Collected data entries:
[Start of section]
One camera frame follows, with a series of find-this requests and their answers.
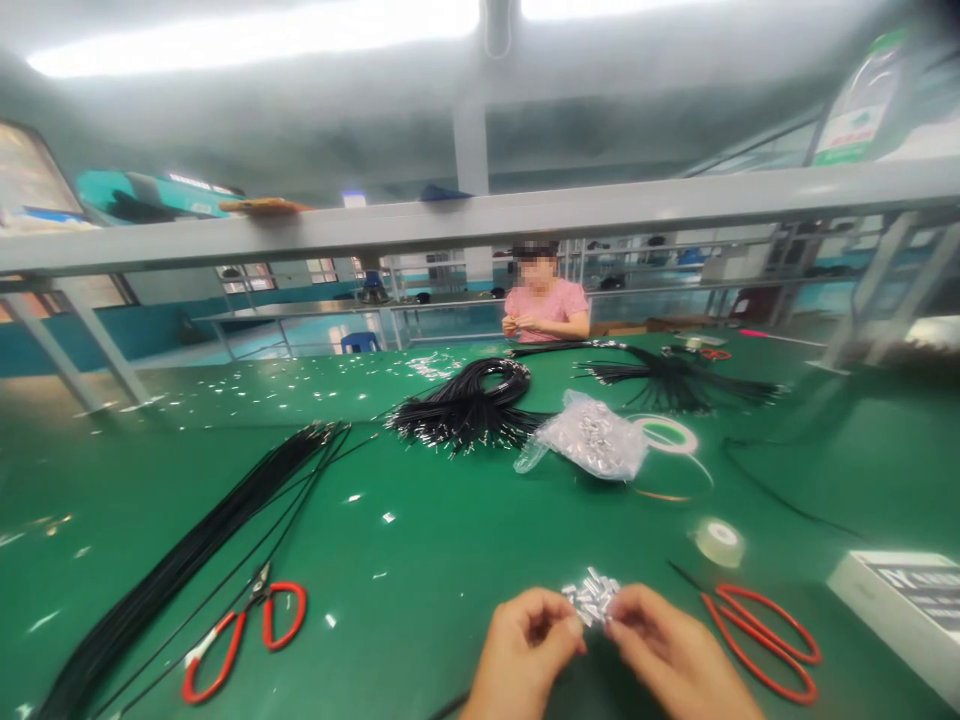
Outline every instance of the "human hand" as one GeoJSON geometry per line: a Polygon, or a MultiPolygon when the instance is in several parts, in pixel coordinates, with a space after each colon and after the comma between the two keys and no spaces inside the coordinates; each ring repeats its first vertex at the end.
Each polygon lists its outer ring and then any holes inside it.
{"type": "Polygon", "coordinates": [[[521,330],[540,330],[540,320],[533,315],[521,315],[517,318],[517,327],[521,330]]]}
{"type": "Polygon", "coordinates": [[[586,652],[583,624],[567,599],[527,590],[493,613],[460,720],[539,720],[557,675],[586,652]]]}
{"type": "Polygon", "coordinates": [[[763,713],[704,625],[644,585],[625,587],[607,634],[673,720],[762,720],[763,713]]]}

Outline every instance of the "bundle of black wires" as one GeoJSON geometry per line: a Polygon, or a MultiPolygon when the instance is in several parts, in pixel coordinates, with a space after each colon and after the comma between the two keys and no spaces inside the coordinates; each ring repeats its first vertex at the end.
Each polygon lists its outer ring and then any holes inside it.
{"type": "MultiPolygon", "coordinates": [[[[133,590],[117,602],[87,634],[54,681],[53,687],[36,717],[41,720],[52,718],[59,720],[60,718],[79,715],[111,668],[124,656],[157,615],[200,568],[216,554],[244,523],[266,505],[293,489],[293,485],[303,484],[297,496],[299,499],[309,484],[304,484],[305,481],[316,476],[322,469],[320,463],[308,478],[291,484],[291,487],[286,489],[284,489],[284,486],[321,449],[323,449],[323,457],[321,458],[323,467],[329,464],[334,450],[338,449],[346,439],[345,433],[348,430],[349,428],[344,428],[339,423],[336,425],[310,425],[268,452],[247,473],[246,477],[188,532],[133,590]]],[[[257,547],[265,539],[266,536],[258,543],[257,547]]],[[[254,551],[251,551],[244,558],[244,561],[249,559],[254,551]]],[[[216,590],[219,590],[224,583],[221,583],[216,590]]],[[[184,621],[177,632],[194,617],[197,611],[184,621]]],[[[166,647],[172,638],[173,636],[160,649],[166,647]]],[[[154,654],[151,661],[159,652],[160,650],[154,654]]],[[[143,669],[141,668],[136,675],[139,675],[143,669]]],[[[132,678],[124,684],[121,691],[130,682],[132,682],[132,678]]]]}
{"type": "Polygon", "coordinates": [[[470,452],[477,442],[521,448],[549,417],[513,407],[530,387],[530,371],[514,360],[475,360],[424,399],[407,398],[386,426],[411,444],[449,445],[453,455],[470,452]],[[487,389],[484,381],[500,375],[487,389]]]}
{"type": "Polygon", "coordinates": [[[708,365],[701,364],[702,359],[699,355],[678,353],[673,351],[672,346],[664,348],[662,355],[657,355],[643,348],[612,340],[588,340],[516,348],[509,351],[509,354],[511,357],[526,357],[535,353],[576,348],[617,349],[633,355],[636,362],[632,363],[588,360],[576,365],[604,385],[646,378],[648,382],[644,388],[625,402],[624,406],[639,402],[641,407],[655,412],[703,414],[711,412],[721,402],[720,398],[723,396],[751,404],[764,404],[784,391],[784,387],[776,383],[739,380],[718,375],[708,365]]]}

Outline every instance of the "blue stool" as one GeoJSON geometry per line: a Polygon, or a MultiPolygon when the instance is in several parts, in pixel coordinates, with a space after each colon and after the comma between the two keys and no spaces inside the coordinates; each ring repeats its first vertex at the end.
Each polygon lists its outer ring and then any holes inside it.
{"type": "Polygon", "coordinates": [[[380,343],[376,333],[350,333],[340,341],[340,350],[344,355],[349,352],[380,352],[380,343]]]}

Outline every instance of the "red scissors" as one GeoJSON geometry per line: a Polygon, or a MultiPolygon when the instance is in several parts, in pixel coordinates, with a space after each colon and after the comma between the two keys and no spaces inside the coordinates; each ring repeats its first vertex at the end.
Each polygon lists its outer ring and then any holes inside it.
{"type": "Polygon", "coordinates": [[[704,605],[707,606],[707,610],[710,611],[713,621],[720,629],[720,634],[723,635],[723,639],[727,641],[727,645],[730,646],[733,654],[737,656],[737,659],[744,664],[747,670],[752,672],[760,682],[778,695],[785,697],[787,700],[792,700],[798,705],[813,705],[813,703],[816,702],[817,697],[820,695],[819,691],[817,690],[817,686],[814,685],[813,679],[810,677],[809,673],[807,673],[806,669],[797,661],[799,660],[810,665],[816,665],[823,660],[823,656],[820,654],[820,647],[817,645],[816,640],[813,639],[813,636],[807,632],[807,629],[803,627],[803,625],[794,620],[790,613],[777,605],[770,598],[764,597],[759,593],[751,592],[750,590],[744,590],[736,585],[728,585],[724,583],[717,586],[717,596],[720,599],[725,600],[730,607],[733,608],[733,610],[724,605],[720,605],[718,607],[717,603],[714,602],[714,599],[710,596],[710,593],[707,592],[700,585],[700,583],[698,583],[684,570],[677,567],[672,562],[670,563],[670,566],[700,591],[700,597],[703,598],[704,605]],[[760,622],[749,610],[735,600],[733,597],[734,595],[739,595],[740,597],[747,598],[749,600],[755,600],[761,605],[764,605],[777,613],[777,615],[786,620],[790,626],[796,630],[797,633],[799,633],[800,637],[803,638],[807,648],[809,648],[808,652],[801,652],[795,647],[788,645],[783,639],[778,637],[772,630],[770,630],[770,628],[760,622]],[[780,685],[778,682],[772,680],[768,675],[766,675],[760,668],[754,665],[753,661],[747,657],[746,653],[744,653],[743,650],[740,649],[740,646],[737,645],[736,640],[733,639],[733,636],[730,634],[730,630],[727,629],[723,619],[720,617],[721,615],[743,630],[743,632],[752,637],[767,650],[776,655],[780,660],[789,665],[793,671],[800,676],[800,680],[804,685],[803,691],[797,692],[796,690],[791,690],[790,688],[780,685]]]}
{"type": "Polygon", "coordinates": [[[729,360],[733,356],[726,350],[717,350],[716,348],[704,348],[700,354],[705,360],[729,360]]]}
{"type": "Polygon", "coordinates": [[[223,620],[217,623],[217,626],[191,650],[185,662],[187,664],[187,675],[183,680],[183,699],[191,705],[199,705],[213,697],[223,686],[230,671],[233,669],[233,662],[237,657],[237,650],[240,649],[240,638],[243,636],[243,626],[247,621],[247,611],[254,605],[263,603],[263,643],[270,652],[276,652],[293,640],[293,637],[303,625],[303,616],[307,612],[307,591],[296,583],[279,582],[267,585],[267,577],[270,574],[270,563],[263,566],[263,569],[257,575],[257,581],[253,584],[253,592],[250,593],[250,599],[244,605],[243,611],[237,615],[235,612],[229,613],[223,620]],[[293,627],[289,632],[279,640],[273,639],[273,594],[278,592],[290,592],[297,596],[297,619],[293,622],[293,627]],[[220,670],[220,676],[213,681],[213,685],[201,693],[198,693],[193,687],[193,680],[197,674],[197,668],[200,667],[200,660],[204,653],[217,639],[217,636],[226,630],[227,626],[236,619],[237,625],[233,629],[233,639],[230,640],[230,650],[227,653],[227,659],[220,670]]]}

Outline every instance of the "plastic bag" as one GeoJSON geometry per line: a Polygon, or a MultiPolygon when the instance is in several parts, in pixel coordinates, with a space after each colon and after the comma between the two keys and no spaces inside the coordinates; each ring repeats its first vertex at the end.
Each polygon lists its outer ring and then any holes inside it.
{"type": "Polygon", "coordinates": [[[643,431],[584,393],[567,390],[563,405],[527,440],[513,469],[530,472],[549,449],[601,480],[633,480],[647,455],[643,431]]]}
[End of section]
What you have to do: Please repeat the records above exactly, leaving every picture out.

Problem solution:
One camera frame follows, with a series of find-this requests and their answers.
Outline every instance of the "human hand" as one GeoJSON geometry per line: a Polygon, or a MultiPolygon when the instance is in several parts, in pixel coordinates, with a space after each colon and after the comma between the two keys and no spaces inside the coordinates; each ring repeats its first vertex at the end.
Each polygon lists its outer ring and then any holes inside it.
{"type": "Polygon", "coordinates": [[[521,330],[540,330],[540,320],[533,315],[521,315],[517,318],[517,327],[521,330]]]}
{"type": "Polygon", "coordinates": [[[586,652],[583,624],[567,599],[527,590],[493,613],[460,720],[539,720],[557,675],[586,652]]]}
{"type": "Polygon", "coordinates": [[[763,713],[704,625],[644,585],[625,587],[607,634],[673,720],[762,720],[763,713]]]}

Outline every instance of the "bundle of black wires" as one GeoJSON geometry per line: a Polygon, or a MultiPolygon when the instance is in several parts, in pixel coordinates, with a space after each colon and after the comma between the two keys and no spaces inside the coordinates; each ring repeats its first vertex at the end.
Each polygon lists its outer ring and then any holes inside it.
{"type": "MultiPolygon", "coordinates": [[[[133,590],[117,602],[87,634],[54,681],[53,687],[36,717],[41,720],[52,718],[59,720],[60,718],[79,715],[111,668],[124,656],[157,615],[200,568],[216,554],[244,523],[266,505],[293,489],[293,485],[303,484],[297,496],[299,499],[309,484],[304,484],[305,481],[316,476],[322,469],[320,463],[308,478],[291,484],[291,487],[286,489],[284,489],[284,486],[321,449],[323,449],[323,457],[321,458],[323,467],[329,464],[334,450],[338,449],[346,439],[345,433],[348,430],[349,428],[344,428],[339,423],[336,425],[310,425],[268,452],[247,473],[246,477],[188,532],[133,590]]],[[[257,547],[265,539],[266,536],[258,543],[257,547]]],[[[254,551],[251,551],[244,558],[244,561],[249,559],[254,551]]],[[[216,590],[219,590],[224,583],[221,583],[216,590]]],[[[184,621],[177,632],[194,617],[197,611],[184,621]]],[[[166,647],[172,638],[173,636],[160,649],[166,647]]],[[[154,654],[151,661],[159,652],[160,650],[154,654]]],[[[143,669],[141,668],[136,675],[139,675],[143,669]]],[[[132,678],[124,684],[121,691],[130,682],[132,682],[132,678]]]]}
{"type": "Polygon", "coordinates": [[[470,452],[477,442],[521,448],[549,417],[513,407],[530,387],[530,371],[514,360],[475,360],[424,399],[407,398],[386,426],[411,444],[449,445],[453,455],[470,452]],[[487,389],[484,381],[500,375],[487,389]]]}
{"type": "Polygon", "coordinates": [[[708,365],[701,364],[702,359],[699,355],[678,353],[673,351],[672,346],[664,348],[662,355],[657,355],[643,348],[612,340],[588,340],[516,348],[509,351],[509,354],[511,357],[526,357],[535,353],[576,348],[617,349],[633,355],[636,362],[632,363],[588,360],[576,365],[604,385],[646,378],[648,382],[644,388],[625,402],[624,406],[639,402],[641,407],[655,412],[703,414],[711,412],[721,402],[720,398],[723,396],[751,404],[764,404],[784,391],[784,387],[776,383],[739,380],[718,375],[708,365]]]}

Outline every instance of the "blue stool" as one GeoJSON geometry per line: a Polygon, or a MultiPolygon when the instance is in several parts, in pixel coordinates, with a space after each colon and after the comma between the two keys and no spaces inside the coordinates; each ring repeats its first vertex at the end.
Each polygon lists its outer ring and then any holes inside it.
{"type": "Polygon", "coordinates": [[[380,343],[376,333],[350,333],[340,341],[340,350],[344,355],[349,352],[380,352],[380,343]]]}

Outline every instance of the "red scissors" as one GeoJSON geometry per line: a Polygon, or a MultiPolygon when the instance is in several parts, in pixel coordinates, with a space after each colon and after the comma between the two keys and no spaces inside the coordinates; each ring repeats its first vertex at the end.
Each polygon lists its outer ring and then any holes inside it.
{"type": "Polygon", "coordinates": [[[704,605],[707,606],[707,610],[710,611],[713,621],[720,629],[720,634],[723,635],[723,639],[727,641],[727,645],[730,646],[733,654],[737,656],[737,659],[744,664],[747,670],[752,672],[760,682],[778,695],[785,697],[787,700],[792,700],[798,705],[813,705],[813,703],[816,702],[817,697],[820,695],[819,691],[817,690],[817,686],[814,685],[813,679],[810,677],[809,673],[807,673],[806,669],[797,661],[799,660],[810,665],[816,665],[823,660],[823,656],[820,654],[820,647],[817,645],[816,640],[813,639],[813,636],[807,632],[807,629],[803,627],[803,625],[794,620],[790,613],[777,605],[770,598],[764,597],[759,593],[751,592],[750,590],[744,590],[736,585],[728,585],[724,583],[717,586],[717,596],[720,599],[725,600],[730,607],[733,608],[733,610],[724,605],[720,605],[718,607],[717,603],[714,602],[714,599],[710,596],[710,593],[707,592],[700,585],[700,583],[698,583],[684,570],[677,567],[672,562],[670,563],[670,566],[700,591],[700,597],[703,598],[704,605]],[[760,622],[749,610],[735,600],[733,597],[734,595],[739,595],[740,597],[747,598],[749,600],[755,600],[761,605],[764,605],[777,613],[777,615],[786,620],[790,626],[796,630],[797,633],[799,633],[800,637],[803,638],[807,648],[809,648],[808,652],[801,652],[795,647],[788,645],[783,639],[778,637],[772,630],[770,630],[770,628],[760,622]],[[780,685],[778,682],[772,680],[768,675],[766,675],[760,668],[754,665],[753,661],[747,657],[746,653],[744,653],[743,650],[740,649],[740,646],[737,645],[736,640],[733,639],[733,636],[730,634],[730,630],[727,629],[723,619],[720,617],[721,615],[743,630],[743,632],[752,637],[767,650],[776,655],[780,660],[789,665],[793,671],[800,676],[800,680],[804,685],[803,691],[797,692],[796,690],[791,690],[790,688],[780,685]]]}
{"type": "Polygon", "coordinates": [[[729,360],[733,356],[726,350],[717,350],[716,348],[704,348],[700,354],[705,360],[729,360]]]}
{"type": "Polygon", "coordinates": [[[223,620],[217,623],[217,626],[191,650],[185,662],[187,664],[187,675],[183,680],[183,699],[191,705],[199,705],[213,697],[223,686],[230,671],[233,669],[233,662],[237,657],[237,650],[240,649],[240,638],[243,636],[243,626],[247,621],[247,611],[254,605],[263,603],[263,643],[270,652],[276,652],[293,640],[293,637],[303,625],[303,616],[307,612],[307,591],[296,583],[279,582],[267,585],[267,577],[270,574],[270,563],[263,566],[263,569],[257,575],[257,581],[253,584],[253,592],[250,593],[250,599],[244,605],[243,611],[237,615],[235,612],[229,613],[223,620]],[[293,627],[289,632],[279,640],[273,639],[273,594],[278,592],[290,592],[297,596],[297,619],[293,622],[293,627]],[[220,670],[220,676],[213,681],[213,685],[201,693],[198,693],[193,687],[193,680],[197,674],[197,668],[200,667],[200,660],[204,653],[217,639],[217,636],[226,630],[227,626],[236,619],[237,625],[233,629],[233,639],[230,640],[230,650],[227,653],[227,659],[220,670]]]}

Outline every instance of the "plastic bag" as one GeoJSON geometry per line: a Polygon, or a MultiPolygon when the instance is in several parts, in pixel coordinates, with a space after each colon and after the comma between the two keys and no spaces inside the coordinates; each ring repeats its first vertex at the end.
Each polygon lists its outer ring and then any holes inside it.
{"type": "Polygon", "coordinates": [[[643,431],[584,393],[567,390],[563,405],[527,440],[513,469],[530,472],[549,449],[601,480],[633,480],[647,455],[643,431]]]}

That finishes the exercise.